5 Responses to “Carcinoids”

  1. Hmm, did they have any forums where patients could present on how they managed their doctors and their diseases? Your mom, and another friend of mine, Biella Coleman, are both that kind of patient apparently scares some doctors: highly educated, scientifically literate, very knowledgeable about their own disease, all too familiar with the chain of misdiagnoses that preceded their current care and therefore no longer blindly trusting of medical professionals.

    In a way, the problem with these patients is precisely that they’ve acquired the same attitude about medicine that doctors have. These patients know we’re just making guesses, doing experiments, and fumbling around in the dark. It’s interesting that that makes some doctors uncomfortable…

  2. I found Ben’s comments about the Carcinoid-Neuroendocrine Conference in Norfolk very thoughtful, and it was excellent to see someone who is a close relative of a patient try to undrrstand the disease as well as the psychology of the doctors who do need to learn how to translate medical terms into high level lay terms, and this is a new art i would think.
    One significant comment about Carcinoid Cancer and Neuroendocrine Tumours and Cancers.
    Carcinoid cancer is overwhelmingly malignant. I is far more than ‘sort of’ malignant. In most people it is slow, but in some it is aggressive and kills them within a year or so after diagnosis.
    There is an aggressiveness test called the ki67 and if it is high, it is a death knell. Iknow of one woman with a ki67 of 60% and she lived ess than two years after diagnosis, despite extensive consultations and treatments.
    Thank you very much, Ben, for your contribution to the awareness literature.
    The word neuroendocrine in just beginning to enter the doorway of medical consciouness and the next task is to steer it slightly further into the room.
    I had crabcakes for the first time ever in Norfolk.
    The website is just getting going by the way.
    Please check the left hand margins.

  3. Dann"Bear" Freeman

    Very good blog for your visit to conference,I think you picked up on the issues of some of it in your writing.I enjoyed the part where we always thought [so true it is] doctors know best……..well I guess they still do to a degree but I like your mom[ a good friend ] and may others had to go through the trials and tribulations of some docs DID NOT KNOW BEST! We slipped through some of the cracks of good or I should say proper health care and Diagnoses..which leaves many of us in a little bit worse off condition then we might have been………..but life goes on and we can’t really changed the past …its over,gone and done ….we can only try our best to live our life the very best we can with our health issues as they are all the while along with what we hope is a now good doc backing us as to keeping on keeping in our quality and quantity of life as it may be…….I think its very commendable for you as Dana’s son to be there with her and for her in her own way of trying to get more knowledge about this Cancer .
    Bear Of Ohio Living longer to make your day or someone’s

  4. jackr

    Doctors, particularly those you deal with for routine check-ups or anything but major research center consultations, are the medical equivalent of “tech support.”

  5. Chuck Murphy

    Great Blog! I’m the spouse of a carcinoid patient and am following the learning curve. In defense of doctors – with whom I don’t often agree – I can say that I’ve met only one who was dishonest and manipulative and he had nothing to do with my wife’s treatment. Thanks be to God!

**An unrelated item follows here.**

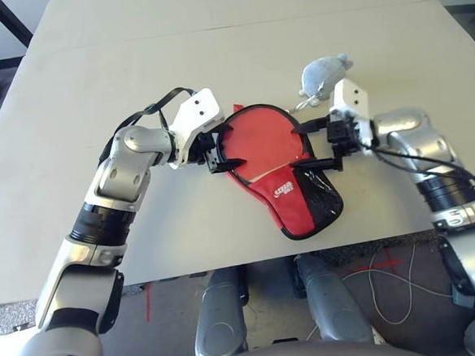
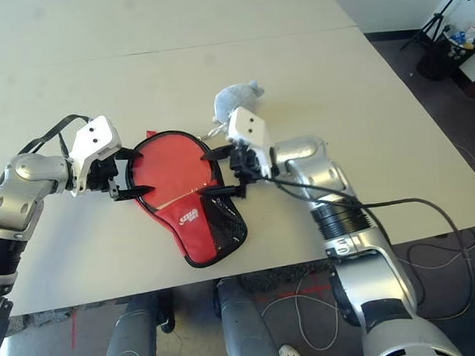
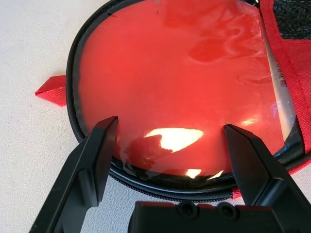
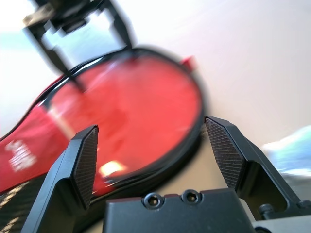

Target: Store the ping-pong paddle in its case and zip it.

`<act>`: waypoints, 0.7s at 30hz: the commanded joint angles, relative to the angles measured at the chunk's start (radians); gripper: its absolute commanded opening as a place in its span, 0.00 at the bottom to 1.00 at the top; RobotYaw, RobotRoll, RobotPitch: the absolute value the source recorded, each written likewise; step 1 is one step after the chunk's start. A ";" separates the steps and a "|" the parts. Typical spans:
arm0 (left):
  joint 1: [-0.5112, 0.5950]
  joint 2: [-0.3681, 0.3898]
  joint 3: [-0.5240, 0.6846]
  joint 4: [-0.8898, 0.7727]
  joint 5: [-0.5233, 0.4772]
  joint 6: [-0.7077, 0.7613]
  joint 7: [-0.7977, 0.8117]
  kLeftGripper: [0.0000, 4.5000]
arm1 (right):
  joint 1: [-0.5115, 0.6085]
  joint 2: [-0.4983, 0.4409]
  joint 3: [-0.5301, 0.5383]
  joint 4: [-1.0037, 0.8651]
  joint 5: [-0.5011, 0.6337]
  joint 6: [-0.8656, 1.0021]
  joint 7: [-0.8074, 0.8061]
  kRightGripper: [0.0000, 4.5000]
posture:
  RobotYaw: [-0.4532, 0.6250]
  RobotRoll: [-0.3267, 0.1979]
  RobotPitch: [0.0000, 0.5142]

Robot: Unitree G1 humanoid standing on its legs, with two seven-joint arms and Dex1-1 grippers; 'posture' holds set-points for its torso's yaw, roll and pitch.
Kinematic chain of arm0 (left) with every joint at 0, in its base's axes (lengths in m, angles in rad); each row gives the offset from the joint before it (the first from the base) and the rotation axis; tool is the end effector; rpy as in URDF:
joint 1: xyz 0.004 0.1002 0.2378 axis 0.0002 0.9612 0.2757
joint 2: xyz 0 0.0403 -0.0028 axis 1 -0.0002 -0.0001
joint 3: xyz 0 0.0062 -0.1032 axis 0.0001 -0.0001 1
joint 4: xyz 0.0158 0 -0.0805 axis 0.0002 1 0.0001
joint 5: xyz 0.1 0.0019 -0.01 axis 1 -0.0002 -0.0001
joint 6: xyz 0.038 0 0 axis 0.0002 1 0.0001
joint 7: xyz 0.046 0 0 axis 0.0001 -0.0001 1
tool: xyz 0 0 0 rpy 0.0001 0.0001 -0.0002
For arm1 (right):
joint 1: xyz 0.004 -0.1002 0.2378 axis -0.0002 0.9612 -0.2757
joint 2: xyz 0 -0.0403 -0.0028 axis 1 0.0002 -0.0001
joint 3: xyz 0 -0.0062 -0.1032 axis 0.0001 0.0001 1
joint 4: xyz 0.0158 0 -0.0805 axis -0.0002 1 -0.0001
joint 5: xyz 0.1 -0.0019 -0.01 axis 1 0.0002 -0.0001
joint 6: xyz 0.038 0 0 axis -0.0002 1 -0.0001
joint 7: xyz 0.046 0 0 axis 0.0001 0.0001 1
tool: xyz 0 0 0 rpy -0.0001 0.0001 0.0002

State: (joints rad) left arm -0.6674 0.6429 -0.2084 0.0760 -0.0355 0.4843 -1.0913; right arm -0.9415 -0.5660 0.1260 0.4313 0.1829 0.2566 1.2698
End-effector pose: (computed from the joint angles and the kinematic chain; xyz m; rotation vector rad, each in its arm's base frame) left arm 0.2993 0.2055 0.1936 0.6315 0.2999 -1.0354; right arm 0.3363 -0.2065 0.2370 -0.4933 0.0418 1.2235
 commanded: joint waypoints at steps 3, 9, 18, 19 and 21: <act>0.049 -0.002 -0.064 0.017 0.017 0.025 -0.009 0.99 | -0.145 0.000 -0.040 0.310 -0.060 -0.102 -0.124 1.00 | 0.40 0.62 0.55; 0.062 -0.004 -0.068 -0.011 0.012 0.038 -0.002 0.99 | -0.261 0.036 -0.086 0.596 -0.087 -0.161 -0.290 1.00 | 0.41 0.62 0.55; 0.121 0.002 -0.073 -0.116 -0.007 0.099 0.012 0.99 | -0.310 0.108 -0.221 0.787 -0.056 -0.152 -0.599 1.00 | 0.44 0.62 0.56; 0.126 0.004 -0.074 -0.123 -0.008 0.103 0.013 0.99 | -0.310 0.109 -0.239 0.796 -0.050 -0.149 -0.624 1.00 | 0.44 0.62 0.56; 0.135 0.008 -0.073 -0.137 -0.011 0.110 0.015 0.99 | -0.309 0.110 -0.266 0.807 -0.042 -0.145 -0.659 1.00 | 0.44 0.62 0.56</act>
State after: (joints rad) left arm -0.5889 0.6457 -0.2100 -0.0768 -0.0526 0.5580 -1.0604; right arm -1.2476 -0.4542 -0.1135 1.2117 0.1260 0.1007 0.6417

    Most doctors do their best but at times they’re like the blind man holding the elephant’s tail. They don’t quite know what they’ve got on their hands. And because they’ve only got a grasp on part of the problem they can only do so much.

    The web is a wonderful thing, however, and knowledge is power. We can only help we love by educating ourselves and our doctors. Most of my wife’s Doctors have been fantastic and they have all been patient and caring. If I have any fault with them at all it is in their hesitance to push harder for a diagnosis on a potentially recurrent carcinoid problem but perhaps it is because they don’t want to treat for what might not be a recurrence at all. We think “time is of the essence” and they think “first of all do no harm.”